Au même titre que la vue, le toucher est mis à contribution pour l’identification et l’évaluation des productions locales. Il confirme d’ailleurs souvent la première appréciation faite par la vue. A titre d’exemple, l’épaisseur des gaudes ou du dinno est appréciable tant par le regard que par le sens tactile. La texture et la consistance des aliments, préalablement estimées par la vue, sont confirmées par les doigts, prolongés ou non de couverts, puis par la bouche.

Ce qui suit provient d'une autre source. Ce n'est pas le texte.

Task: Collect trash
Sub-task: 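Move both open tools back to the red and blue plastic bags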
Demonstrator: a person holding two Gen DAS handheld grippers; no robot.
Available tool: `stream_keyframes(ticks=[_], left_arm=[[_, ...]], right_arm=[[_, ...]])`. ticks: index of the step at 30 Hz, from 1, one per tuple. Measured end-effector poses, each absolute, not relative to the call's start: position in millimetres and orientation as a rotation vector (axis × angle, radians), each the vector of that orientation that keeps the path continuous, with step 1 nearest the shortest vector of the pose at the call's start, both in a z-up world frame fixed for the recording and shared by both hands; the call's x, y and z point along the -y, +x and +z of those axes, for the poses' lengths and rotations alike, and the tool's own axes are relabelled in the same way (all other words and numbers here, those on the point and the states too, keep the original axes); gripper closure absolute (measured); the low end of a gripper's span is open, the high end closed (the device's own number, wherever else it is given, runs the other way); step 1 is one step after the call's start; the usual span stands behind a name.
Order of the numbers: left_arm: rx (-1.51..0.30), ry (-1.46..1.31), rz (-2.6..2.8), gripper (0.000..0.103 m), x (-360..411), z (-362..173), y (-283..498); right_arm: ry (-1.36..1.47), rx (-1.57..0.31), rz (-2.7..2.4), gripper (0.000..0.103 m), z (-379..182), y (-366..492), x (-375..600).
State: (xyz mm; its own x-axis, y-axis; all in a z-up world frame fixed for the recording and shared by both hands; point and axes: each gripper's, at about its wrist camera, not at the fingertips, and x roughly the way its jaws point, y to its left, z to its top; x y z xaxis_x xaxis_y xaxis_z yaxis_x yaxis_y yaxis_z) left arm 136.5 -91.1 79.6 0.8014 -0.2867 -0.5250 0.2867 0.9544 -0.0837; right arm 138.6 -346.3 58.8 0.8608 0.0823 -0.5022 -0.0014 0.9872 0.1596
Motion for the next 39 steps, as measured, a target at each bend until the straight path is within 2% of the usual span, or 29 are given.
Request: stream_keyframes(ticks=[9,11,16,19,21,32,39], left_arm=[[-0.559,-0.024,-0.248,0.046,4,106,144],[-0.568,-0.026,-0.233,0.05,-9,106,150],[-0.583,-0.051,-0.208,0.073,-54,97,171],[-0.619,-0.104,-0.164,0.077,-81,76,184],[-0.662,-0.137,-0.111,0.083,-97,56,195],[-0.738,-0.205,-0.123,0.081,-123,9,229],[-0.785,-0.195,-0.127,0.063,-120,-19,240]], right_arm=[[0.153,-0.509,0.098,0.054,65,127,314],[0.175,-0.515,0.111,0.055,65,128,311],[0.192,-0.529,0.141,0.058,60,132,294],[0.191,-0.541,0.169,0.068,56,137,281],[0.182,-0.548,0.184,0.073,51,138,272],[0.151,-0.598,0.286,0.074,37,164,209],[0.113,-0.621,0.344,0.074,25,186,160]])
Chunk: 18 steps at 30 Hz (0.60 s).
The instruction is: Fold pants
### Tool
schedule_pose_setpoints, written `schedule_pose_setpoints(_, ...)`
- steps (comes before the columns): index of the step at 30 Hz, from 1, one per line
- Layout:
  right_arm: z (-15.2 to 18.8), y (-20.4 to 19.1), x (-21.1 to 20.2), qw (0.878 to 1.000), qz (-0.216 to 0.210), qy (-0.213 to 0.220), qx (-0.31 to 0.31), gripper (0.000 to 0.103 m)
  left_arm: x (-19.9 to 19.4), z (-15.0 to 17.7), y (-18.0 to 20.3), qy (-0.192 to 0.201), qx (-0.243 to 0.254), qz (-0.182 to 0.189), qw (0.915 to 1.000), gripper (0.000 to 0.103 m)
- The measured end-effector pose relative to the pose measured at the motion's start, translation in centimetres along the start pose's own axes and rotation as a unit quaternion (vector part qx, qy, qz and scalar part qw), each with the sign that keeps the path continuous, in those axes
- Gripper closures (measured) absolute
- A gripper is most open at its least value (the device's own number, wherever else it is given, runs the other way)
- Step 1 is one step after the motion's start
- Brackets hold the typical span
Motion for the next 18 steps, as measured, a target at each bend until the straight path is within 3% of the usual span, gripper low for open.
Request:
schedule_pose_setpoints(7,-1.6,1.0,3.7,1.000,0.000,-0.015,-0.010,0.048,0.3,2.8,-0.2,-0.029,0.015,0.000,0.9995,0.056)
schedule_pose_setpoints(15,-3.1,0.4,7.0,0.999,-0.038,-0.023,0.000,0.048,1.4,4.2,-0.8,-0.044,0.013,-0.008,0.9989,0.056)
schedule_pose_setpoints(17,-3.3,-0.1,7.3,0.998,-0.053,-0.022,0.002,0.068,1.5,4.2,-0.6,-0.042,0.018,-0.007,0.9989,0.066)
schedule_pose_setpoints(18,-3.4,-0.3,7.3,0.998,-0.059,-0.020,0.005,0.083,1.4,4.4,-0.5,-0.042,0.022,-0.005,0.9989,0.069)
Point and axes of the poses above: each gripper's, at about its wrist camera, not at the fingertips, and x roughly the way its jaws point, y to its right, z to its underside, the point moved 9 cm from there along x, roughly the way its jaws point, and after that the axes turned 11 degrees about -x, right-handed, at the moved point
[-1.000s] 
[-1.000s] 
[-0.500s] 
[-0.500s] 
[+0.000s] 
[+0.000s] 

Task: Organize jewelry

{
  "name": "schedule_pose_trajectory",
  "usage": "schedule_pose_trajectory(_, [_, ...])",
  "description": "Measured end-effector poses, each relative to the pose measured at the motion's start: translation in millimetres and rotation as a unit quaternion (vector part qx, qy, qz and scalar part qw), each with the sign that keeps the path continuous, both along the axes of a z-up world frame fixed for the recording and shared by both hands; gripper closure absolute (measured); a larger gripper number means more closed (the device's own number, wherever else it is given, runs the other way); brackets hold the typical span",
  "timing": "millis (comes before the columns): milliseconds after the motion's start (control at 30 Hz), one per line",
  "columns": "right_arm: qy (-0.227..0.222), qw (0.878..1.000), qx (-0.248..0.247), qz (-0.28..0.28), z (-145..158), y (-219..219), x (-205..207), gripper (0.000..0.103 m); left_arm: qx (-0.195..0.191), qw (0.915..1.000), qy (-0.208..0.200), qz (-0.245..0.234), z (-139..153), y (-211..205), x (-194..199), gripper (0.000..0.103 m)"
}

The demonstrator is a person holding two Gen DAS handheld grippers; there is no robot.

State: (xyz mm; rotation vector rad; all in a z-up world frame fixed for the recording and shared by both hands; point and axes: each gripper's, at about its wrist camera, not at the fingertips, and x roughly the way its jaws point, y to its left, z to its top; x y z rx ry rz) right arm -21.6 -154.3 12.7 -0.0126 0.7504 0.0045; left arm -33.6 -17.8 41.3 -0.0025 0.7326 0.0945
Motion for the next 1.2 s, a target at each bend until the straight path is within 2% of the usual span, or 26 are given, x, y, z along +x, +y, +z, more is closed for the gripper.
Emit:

La plupart des productions locales bressanes font l’objet d’une spécificité tactile : tandis que le boudin est plutôt onctueux, on dit des gaudes que « ça râpe un peu ». Ces dernières en tant que bouillie sont d’une texture désormais peu courante : « ‘si je me souviens bien ça fait une texture bizarre, ça fait... c’est épais, enfin, je ne sais pas... non... heu...’ » hésite une Stéphanoise qui n’en a jamais mangé. C’est en effet, entre autres, en raison de leur texture et de leur consistance que les bouillies ne sont plus appréciées par les consommateurs actuels. En effet, les bouillies de manière générale sont quasiment obsolètes dans les pratiques alimentaires d’aujourd’hui, elles ne correspondent plus aux consistances et textures valorisées par les consommateurs. Néanmoins les amateurs évaluent avec justesse l’épaisseur : « ‘quand les gaudes sont bien cuites, ça fait une préparation qui est épaisse, c’est pas clair comme de l’eau’ ». De la paria, telle qu’elle était produite autrefois dans les fermes, les consommateurs ont retenu sa texture granuleuse. Les poulets de Bresse sont fermes, les chapons et les poulardes plus tendres en raison du persillé de leur viande. La finesse des courges et leur aquosité sont également perceptibles par le toucher. Ce sens est également sollicité pour distinguer, en plus de leur couleur, les tartes à la frangipane industrielles de celles fabriquées à partir des ingrédients de base : ces dernières sont moins fermes, plus molles, tandis que les premières sont déclarées « élastiques ». La même anecdote est souvent racontée pour illustrer la différence entre les deux types de fabrication : « ‘la tarte avec de la poudre, vous la lancez par terre, elle vous revient dans la main : elle rebondit !’ ». L’aquosité des fromages blancs, d’ailleurs également perceptible par la vue, est un élément essentiel de leur identité. Une petite anecdote à leur sujet dénote de la reconnaissance collective de cette aquosité : lors d’une manifestation publique en plein air, l’animateur de la fête déclare au micro pour faire allusion au mauvais temps de la journée qu’» ‘il pleut comme fromage blanc qui s’égoutte’ ».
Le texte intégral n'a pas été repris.